▶ REQUIREMENT
Exactly the line with "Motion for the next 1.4" and the lines that follow it, through the closing line of the entries, should be restated, with nothing left out or added.

Dataset entries:
=-=-=

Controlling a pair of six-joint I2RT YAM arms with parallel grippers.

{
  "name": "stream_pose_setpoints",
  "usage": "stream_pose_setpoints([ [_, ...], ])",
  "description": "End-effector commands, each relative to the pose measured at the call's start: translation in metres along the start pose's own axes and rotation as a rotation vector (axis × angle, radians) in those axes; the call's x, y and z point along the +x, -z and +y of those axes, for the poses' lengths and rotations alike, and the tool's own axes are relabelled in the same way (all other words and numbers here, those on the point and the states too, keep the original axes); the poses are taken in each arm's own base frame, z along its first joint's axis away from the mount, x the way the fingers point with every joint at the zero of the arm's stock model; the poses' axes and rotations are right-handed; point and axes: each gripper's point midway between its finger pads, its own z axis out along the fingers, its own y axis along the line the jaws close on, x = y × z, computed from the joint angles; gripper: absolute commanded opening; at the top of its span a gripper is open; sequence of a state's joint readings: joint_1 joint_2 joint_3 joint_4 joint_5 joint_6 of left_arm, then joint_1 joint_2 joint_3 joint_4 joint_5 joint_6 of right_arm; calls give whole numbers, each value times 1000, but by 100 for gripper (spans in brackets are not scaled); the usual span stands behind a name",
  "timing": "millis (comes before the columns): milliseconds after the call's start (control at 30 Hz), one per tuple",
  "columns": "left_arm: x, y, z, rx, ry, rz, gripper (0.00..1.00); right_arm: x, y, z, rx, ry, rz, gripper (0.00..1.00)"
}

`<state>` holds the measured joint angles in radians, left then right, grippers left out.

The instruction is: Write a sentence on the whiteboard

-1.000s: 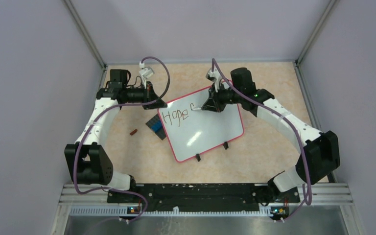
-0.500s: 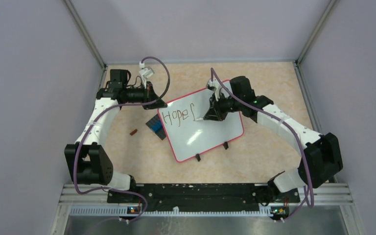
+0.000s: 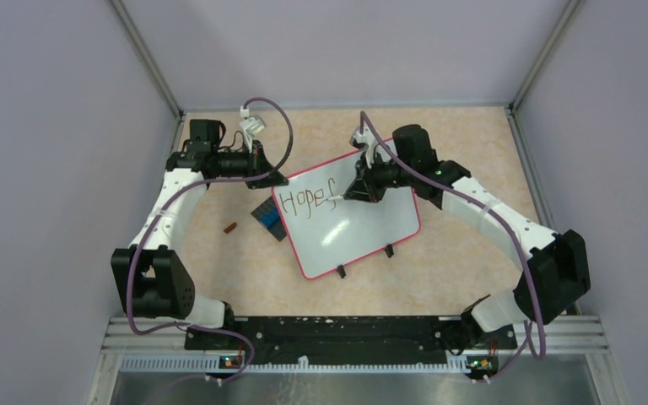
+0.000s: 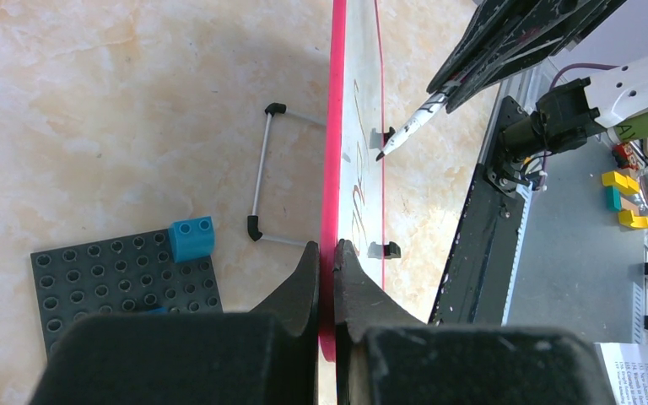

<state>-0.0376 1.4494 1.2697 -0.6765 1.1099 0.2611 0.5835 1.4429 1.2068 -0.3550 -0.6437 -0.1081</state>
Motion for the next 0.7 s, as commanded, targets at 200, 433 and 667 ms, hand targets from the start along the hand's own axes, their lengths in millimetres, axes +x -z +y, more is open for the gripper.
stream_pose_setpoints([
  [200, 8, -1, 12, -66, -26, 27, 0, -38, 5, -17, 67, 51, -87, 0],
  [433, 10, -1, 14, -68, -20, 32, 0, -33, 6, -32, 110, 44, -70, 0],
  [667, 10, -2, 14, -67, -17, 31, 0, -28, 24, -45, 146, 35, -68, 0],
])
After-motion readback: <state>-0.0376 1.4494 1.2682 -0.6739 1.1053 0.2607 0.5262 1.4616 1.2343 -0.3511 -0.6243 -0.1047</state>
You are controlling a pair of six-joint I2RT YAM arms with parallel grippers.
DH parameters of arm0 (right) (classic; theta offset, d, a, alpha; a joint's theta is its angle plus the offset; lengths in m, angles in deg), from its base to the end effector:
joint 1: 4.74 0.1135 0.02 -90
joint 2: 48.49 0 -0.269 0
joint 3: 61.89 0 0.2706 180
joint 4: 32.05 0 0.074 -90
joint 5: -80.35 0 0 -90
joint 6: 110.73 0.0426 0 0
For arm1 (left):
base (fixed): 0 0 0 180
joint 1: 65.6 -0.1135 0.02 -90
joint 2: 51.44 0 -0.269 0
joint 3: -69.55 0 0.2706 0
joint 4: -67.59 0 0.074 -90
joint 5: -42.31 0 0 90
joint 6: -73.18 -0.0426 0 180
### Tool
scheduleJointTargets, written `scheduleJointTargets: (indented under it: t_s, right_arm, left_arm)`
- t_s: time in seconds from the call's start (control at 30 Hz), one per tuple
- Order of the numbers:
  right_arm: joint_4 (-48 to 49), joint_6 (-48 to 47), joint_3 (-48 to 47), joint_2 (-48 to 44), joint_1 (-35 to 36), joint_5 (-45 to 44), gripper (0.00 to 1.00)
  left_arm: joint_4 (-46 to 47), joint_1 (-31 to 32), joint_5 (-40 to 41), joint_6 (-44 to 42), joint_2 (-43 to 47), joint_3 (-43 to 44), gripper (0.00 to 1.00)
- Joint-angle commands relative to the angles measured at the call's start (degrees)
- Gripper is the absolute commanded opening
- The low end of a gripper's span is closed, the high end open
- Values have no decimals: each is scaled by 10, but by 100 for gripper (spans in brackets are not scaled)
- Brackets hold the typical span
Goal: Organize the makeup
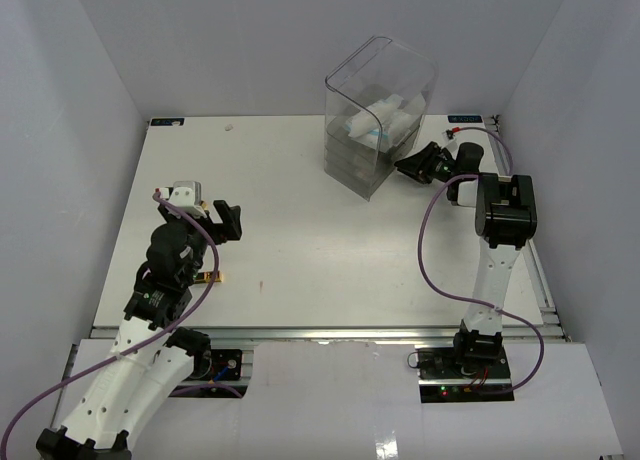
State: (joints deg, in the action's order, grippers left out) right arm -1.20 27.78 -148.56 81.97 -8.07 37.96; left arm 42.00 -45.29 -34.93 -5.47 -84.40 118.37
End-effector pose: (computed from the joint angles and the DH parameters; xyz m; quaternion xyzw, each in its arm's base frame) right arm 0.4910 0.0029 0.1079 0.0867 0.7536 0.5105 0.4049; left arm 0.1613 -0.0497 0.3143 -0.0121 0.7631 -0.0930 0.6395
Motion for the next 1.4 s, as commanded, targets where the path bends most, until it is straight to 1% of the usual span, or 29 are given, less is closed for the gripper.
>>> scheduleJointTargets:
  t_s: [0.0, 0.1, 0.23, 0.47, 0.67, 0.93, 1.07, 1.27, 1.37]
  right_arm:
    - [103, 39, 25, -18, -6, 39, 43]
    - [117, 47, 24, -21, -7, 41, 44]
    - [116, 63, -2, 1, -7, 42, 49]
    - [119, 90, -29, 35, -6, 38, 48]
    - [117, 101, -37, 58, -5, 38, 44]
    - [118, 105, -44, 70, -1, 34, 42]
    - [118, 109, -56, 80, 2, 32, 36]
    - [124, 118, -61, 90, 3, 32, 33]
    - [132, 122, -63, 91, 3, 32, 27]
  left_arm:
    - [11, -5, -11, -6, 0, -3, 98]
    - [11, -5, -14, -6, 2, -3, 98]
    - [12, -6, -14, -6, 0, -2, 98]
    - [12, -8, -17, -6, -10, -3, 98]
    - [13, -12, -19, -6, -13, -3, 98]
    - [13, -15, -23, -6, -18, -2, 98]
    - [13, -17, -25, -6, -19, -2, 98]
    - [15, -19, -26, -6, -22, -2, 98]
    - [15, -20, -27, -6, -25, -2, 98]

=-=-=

▶ TASK SOLUTION
Motion for the next 1.4 s, as commanded, targets where the path bends most, until it is straight to 1% of the usual span, or 29 are given, less is closed for the gripper.
>>> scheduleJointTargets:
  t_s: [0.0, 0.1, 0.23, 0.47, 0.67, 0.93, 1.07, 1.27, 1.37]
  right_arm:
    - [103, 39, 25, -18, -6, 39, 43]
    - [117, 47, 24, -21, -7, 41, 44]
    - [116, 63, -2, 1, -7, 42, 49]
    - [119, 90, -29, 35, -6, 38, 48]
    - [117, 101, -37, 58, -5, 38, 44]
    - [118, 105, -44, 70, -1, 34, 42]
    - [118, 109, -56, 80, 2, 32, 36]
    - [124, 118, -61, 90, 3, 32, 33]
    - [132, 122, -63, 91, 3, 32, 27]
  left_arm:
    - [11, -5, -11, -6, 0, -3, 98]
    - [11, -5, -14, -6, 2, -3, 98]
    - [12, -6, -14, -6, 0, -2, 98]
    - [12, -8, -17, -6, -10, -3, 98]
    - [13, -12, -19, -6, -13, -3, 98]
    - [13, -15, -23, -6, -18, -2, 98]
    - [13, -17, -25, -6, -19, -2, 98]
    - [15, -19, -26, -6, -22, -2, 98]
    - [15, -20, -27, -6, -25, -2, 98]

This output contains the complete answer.